Los personajes se dirigen al sur y hacia el mar, como mandatan las esperanzas de la mitología estadounidense, en busca de un clima templado. En el trayecto, abandonados a la buena suerte del destino, sobreviven a varias peripecias, entre ellas, a las trampas del hambre, ya que recorren una geografía en que cada animal o planta fue aniquilado por los efectos del cataclismo; a bandas de forajidos que asolan las regiones por donde transitan; a la endeble salud del padre; al clima frío, la nieve y la lluvia, los elementos a los que escapan en cada paso de su peregrinar. A esta acumulación de adversidades, se agrega la falta de luz natural y artificial: una eclipsada por la nube carbónica que vela el firmamento; la otra, por la carestía de los combustibles utilizados tradicionalmente, ya que fueron arrasados por el fuego apocalíptico. Entonces, para recibir calor e iluminarse en la noche enemiga, mendigan desperdicios de papel, toncones ennegrecidos y las ramas muertas que logran encontrar.

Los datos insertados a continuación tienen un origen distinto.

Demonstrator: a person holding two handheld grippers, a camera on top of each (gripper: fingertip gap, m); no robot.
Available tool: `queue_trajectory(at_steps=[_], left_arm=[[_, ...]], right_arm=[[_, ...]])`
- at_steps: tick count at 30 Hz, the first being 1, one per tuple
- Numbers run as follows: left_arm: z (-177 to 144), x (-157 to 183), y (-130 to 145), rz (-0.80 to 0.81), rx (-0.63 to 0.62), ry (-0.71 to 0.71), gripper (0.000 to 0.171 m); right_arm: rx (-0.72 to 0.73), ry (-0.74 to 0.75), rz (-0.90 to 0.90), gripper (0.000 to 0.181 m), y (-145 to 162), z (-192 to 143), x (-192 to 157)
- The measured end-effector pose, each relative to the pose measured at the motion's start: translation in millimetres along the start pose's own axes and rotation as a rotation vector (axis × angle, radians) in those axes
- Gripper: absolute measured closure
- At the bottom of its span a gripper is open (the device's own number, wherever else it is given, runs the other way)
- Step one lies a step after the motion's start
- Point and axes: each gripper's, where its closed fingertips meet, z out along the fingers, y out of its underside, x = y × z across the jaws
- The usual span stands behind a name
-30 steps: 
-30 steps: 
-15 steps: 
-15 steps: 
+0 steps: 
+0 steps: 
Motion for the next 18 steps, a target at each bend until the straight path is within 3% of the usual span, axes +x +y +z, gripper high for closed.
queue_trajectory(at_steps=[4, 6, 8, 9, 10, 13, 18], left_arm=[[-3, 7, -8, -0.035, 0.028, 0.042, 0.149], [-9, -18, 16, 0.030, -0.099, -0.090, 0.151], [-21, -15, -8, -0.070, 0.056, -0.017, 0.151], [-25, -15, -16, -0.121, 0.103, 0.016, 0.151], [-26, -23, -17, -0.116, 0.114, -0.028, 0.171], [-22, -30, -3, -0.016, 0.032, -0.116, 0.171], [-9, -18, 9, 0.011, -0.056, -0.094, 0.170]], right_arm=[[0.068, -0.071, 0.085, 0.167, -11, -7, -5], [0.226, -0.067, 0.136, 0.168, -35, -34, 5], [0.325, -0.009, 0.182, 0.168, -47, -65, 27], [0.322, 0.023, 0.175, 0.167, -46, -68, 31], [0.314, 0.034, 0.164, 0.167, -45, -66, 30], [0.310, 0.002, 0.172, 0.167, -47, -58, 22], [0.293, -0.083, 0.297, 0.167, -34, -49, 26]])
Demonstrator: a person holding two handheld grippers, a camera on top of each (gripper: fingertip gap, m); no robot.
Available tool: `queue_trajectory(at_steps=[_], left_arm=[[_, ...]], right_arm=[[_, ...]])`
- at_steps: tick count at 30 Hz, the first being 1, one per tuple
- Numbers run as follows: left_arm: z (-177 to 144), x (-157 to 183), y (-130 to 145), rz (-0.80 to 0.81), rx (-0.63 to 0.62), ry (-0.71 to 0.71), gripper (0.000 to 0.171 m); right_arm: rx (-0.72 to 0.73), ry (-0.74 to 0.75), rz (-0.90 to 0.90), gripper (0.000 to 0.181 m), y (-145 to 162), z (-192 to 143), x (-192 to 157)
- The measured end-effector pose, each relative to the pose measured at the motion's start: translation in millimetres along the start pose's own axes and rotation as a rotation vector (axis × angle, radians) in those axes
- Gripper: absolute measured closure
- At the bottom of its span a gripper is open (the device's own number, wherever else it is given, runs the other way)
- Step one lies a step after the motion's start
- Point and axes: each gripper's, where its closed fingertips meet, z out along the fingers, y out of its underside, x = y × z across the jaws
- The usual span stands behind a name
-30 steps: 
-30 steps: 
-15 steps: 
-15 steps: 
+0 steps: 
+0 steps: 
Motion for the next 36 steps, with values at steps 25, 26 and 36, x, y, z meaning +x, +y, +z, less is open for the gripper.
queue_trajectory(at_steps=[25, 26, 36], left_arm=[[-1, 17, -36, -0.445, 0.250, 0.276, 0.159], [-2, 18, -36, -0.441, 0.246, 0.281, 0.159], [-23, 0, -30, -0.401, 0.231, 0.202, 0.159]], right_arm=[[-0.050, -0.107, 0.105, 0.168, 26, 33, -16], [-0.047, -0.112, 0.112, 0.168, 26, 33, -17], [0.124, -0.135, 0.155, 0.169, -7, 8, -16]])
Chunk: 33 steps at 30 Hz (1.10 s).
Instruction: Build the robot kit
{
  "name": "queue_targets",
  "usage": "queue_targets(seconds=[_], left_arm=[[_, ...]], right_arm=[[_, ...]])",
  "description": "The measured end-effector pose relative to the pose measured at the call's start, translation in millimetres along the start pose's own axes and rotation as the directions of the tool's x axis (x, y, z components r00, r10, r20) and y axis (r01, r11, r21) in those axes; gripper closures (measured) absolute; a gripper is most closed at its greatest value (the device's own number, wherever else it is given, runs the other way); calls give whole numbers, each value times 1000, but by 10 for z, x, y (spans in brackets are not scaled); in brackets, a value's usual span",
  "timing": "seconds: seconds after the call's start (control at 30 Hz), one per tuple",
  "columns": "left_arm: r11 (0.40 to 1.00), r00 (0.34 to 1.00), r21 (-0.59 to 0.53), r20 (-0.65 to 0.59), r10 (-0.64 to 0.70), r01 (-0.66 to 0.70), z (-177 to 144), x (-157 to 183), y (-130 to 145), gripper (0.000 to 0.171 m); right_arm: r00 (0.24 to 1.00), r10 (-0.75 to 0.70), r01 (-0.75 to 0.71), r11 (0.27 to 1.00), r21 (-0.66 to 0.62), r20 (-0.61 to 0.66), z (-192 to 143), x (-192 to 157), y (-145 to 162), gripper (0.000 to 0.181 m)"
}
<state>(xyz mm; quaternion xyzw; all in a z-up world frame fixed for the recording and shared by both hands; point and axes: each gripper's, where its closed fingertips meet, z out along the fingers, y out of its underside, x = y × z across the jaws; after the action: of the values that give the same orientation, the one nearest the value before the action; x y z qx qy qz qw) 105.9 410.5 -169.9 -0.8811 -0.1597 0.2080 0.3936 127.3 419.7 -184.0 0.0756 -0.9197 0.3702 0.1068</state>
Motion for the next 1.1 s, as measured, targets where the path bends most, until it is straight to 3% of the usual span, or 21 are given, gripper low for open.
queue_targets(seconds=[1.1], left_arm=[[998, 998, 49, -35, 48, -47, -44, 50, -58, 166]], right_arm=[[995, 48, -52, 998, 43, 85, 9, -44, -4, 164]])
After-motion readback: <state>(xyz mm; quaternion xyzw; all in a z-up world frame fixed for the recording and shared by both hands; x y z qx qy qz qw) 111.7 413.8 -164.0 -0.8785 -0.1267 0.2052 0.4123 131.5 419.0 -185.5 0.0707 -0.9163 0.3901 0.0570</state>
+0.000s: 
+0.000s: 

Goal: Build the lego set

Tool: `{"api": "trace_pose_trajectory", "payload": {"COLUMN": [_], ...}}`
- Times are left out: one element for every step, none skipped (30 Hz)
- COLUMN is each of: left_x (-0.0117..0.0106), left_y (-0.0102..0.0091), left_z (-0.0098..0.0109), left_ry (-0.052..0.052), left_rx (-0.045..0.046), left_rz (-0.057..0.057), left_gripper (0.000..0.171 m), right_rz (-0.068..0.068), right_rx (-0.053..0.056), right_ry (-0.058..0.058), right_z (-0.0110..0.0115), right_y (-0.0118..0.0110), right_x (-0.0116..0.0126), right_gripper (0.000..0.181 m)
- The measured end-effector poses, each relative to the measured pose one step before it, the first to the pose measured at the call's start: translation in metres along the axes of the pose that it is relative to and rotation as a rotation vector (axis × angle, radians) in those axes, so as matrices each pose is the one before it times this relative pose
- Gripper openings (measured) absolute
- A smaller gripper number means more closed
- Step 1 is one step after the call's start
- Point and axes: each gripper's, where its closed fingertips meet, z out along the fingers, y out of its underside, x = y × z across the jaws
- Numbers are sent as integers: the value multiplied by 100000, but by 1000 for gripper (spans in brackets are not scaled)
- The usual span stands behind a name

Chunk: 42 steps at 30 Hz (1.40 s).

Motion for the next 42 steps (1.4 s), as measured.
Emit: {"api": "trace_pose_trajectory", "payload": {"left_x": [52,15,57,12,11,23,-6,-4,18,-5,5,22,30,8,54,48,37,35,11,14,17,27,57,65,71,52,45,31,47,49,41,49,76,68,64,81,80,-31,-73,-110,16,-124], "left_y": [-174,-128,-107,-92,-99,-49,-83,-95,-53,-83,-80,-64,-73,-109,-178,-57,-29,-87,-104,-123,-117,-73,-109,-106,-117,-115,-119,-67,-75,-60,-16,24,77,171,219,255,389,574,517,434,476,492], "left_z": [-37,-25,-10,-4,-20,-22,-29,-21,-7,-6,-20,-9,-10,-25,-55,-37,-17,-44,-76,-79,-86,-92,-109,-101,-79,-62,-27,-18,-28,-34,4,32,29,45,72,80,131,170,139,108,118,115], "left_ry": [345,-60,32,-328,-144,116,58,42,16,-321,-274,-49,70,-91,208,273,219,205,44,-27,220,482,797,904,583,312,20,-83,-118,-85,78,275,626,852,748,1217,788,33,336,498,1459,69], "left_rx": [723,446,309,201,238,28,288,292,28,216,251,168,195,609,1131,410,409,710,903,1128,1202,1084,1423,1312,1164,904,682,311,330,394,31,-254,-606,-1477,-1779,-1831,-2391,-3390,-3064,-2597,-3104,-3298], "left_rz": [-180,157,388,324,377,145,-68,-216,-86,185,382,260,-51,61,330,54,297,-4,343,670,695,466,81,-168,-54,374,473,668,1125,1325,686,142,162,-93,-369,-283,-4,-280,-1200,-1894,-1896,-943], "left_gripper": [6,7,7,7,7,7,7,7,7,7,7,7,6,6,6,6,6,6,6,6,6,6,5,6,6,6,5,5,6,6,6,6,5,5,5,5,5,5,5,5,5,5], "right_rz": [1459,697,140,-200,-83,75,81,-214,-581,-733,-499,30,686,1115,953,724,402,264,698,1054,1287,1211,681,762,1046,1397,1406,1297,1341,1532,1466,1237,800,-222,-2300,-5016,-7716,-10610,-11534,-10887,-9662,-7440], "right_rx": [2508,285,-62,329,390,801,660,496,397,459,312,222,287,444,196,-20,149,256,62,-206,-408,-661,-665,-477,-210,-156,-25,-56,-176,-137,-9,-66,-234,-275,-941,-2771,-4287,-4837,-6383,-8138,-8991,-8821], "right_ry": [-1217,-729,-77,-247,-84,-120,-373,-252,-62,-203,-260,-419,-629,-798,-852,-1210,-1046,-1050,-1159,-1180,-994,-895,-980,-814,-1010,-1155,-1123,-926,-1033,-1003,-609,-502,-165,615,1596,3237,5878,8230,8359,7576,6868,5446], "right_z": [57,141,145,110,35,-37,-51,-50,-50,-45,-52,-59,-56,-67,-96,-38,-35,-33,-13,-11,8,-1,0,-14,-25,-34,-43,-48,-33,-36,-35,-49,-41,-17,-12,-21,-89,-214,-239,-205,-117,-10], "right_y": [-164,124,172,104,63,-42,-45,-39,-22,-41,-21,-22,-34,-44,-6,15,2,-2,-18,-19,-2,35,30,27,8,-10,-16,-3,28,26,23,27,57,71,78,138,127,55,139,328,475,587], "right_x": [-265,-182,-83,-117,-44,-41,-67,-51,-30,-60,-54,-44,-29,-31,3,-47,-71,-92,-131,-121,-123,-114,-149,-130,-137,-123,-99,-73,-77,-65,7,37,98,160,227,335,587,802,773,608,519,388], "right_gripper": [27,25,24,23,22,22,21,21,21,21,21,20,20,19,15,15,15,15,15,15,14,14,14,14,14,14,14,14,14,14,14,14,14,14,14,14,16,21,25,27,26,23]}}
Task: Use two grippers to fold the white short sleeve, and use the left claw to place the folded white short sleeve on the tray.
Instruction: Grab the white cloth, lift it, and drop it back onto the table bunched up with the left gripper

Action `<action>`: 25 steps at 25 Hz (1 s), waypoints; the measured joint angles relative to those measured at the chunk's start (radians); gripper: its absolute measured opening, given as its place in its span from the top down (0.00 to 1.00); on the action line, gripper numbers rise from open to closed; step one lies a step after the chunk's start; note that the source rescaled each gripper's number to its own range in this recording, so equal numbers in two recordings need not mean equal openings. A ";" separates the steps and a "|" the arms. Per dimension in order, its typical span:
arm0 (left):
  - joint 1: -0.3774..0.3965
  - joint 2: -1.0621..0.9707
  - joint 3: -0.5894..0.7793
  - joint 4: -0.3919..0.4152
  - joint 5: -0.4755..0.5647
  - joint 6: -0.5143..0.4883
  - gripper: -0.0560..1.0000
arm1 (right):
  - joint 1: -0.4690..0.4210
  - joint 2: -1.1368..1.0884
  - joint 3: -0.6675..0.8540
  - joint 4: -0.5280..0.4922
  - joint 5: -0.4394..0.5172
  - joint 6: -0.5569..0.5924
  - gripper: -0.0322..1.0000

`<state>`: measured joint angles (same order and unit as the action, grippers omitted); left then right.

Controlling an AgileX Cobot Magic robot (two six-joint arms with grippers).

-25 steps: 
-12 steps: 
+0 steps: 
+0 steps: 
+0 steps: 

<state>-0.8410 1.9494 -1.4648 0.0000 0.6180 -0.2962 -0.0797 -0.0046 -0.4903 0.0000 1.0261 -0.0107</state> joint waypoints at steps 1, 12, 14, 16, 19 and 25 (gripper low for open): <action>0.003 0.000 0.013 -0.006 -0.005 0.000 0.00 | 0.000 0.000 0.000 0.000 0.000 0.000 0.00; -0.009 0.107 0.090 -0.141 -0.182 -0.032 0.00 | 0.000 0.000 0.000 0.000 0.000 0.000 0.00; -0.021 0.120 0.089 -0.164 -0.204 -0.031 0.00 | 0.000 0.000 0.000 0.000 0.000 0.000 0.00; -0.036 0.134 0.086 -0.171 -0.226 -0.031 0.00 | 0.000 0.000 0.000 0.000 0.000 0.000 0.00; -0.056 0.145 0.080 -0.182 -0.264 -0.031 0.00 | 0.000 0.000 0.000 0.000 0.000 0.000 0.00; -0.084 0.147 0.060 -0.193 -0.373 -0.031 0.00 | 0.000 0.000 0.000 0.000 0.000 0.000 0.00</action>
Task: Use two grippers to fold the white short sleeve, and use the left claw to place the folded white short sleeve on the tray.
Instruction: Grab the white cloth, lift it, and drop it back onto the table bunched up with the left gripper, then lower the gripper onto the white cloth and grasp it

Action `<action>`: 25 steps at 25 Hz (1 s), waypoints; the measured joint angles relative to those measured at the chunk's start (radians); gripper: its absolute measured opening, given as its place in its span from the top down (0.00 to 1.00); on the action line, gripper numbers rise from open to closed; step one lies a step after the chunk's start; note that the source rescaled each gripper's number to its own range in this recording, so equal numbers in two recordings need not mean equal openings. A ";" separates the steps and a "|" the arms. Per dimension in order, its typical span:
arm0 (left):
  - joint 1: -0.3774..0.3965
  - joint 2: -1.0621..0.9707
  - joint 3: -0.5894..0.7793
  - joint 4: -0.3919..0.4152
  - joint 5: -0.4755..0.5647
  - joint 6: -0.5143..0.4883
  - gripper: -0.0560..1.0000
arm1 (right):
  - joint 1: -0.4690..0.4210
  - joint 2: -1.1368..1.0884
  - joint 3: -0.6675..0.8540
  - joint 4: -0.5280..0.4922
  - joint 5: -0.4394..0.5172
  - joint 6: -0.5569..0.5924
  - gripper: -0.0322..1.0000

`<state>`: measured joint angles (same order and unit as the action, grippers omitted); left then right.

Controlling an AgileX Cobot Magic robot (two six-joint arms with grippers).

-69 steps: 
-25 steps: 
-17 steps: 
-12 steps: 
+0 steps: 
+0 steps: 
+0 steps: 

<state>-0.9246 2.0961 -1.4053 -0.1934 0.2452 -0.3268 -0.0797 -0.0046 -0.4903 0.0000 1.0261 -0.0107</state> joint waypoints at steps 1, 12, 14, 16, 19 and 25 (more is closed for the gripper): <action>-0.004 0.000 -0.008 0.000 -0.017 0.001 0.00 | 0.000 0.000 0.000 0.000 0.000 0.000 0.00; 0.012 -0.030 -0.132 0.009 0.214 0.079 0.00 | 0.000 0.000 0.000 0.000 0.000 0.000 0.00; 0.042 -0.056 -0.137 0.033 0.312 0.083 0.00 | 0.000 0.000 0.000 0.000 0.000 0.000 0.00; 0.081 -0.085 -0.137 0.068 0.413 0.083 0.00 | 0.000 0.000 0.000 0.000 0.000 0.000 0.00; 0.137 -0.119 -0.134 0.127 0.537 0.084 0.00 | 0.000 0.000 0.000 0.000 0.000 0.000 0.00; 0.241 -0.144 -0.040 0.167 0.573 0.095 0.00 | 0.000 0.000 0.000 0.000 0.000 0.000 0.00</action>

Negra es su vida, más negro el firmamento y, si cabe, más negro aún su porvenir. La fatalidad, el pesimismo y la desesperanza tapizan cada uno de los parágrafos que dan consistencia a esta novela de tapiz en mosaico, condimentada con lascas de una escritura soberbia.
En alto contraste, No es país para viejos (Random House, 2006), sin ser una continuidad de la Trilogía de la Frontera (Todos los hermosos caballos, En la frontera, Ciudades en la llanura), aunque sí uno de sus deltas narrativos, se sostiene por la misma trepidante aventura por la vida, con sus respectivos aditivos: la violencia, las dualidades funestas entre el bien y el mal, la sobrevivencia del héroe más apto.
Con esos elementos se formula la poética narrativa de McCarthy: sus protagonistas corren invariablemente para salvar la vida. Unos perseguidos por un grupo de maleantes afincado en la tierra de nadie que es la frontera méxico-estadounidense. Los otros, hacia el sur, en busca de condiciones templadas para perpetuar la vida de la especie. Para aquéllos, sangre, balazos, persecuciones para recobrar o mantener el botín; para los otros, la cuesta del Gólgota si quieren preservar el género humano en peligro de extinción.
No es casual que el otro protagonista de La carretera fuese un niño, aunque ambos, padre e hijo, prosigan el camino “por la larga carretera negra”, aferrados a la certeza de que no les pasará nada en el trayecto, “Porque nosotros llevamos el fuego.” En su travesía, salvan las pruebas de vida: salteadores de caminos, hambre, la lucha contra los elementos y la encomienda paterna: asestarle un plomazo al hijo para que no caiga vivo en manos de las hordas caníbales que asolan ese mundo desolado.
Si llegan o no al destino anhelado, indagarlo es competencia exclusiva de los lectores de McCarthy, a mí apenas me corresponde apuntar que este prosista, apegado al estilo de vida de un eremita, se ha convertido en uno de los clásicos vivos del siglo XXI, no sólo por anticiparse al crepúsculo de la cultura “americana”, sino por el invalorado hecho de que La carretera fue una novela escrita para nosotros, sus devotos lectores.
Cormac McCarthy
La carretera
Traducción de Luis Murillo Fort, Barcelona, Random House Mondadori, 2007, 210 pp.
[Publicado en el suplemento de libros Hoja por Hoja, México, marzo, 2008.]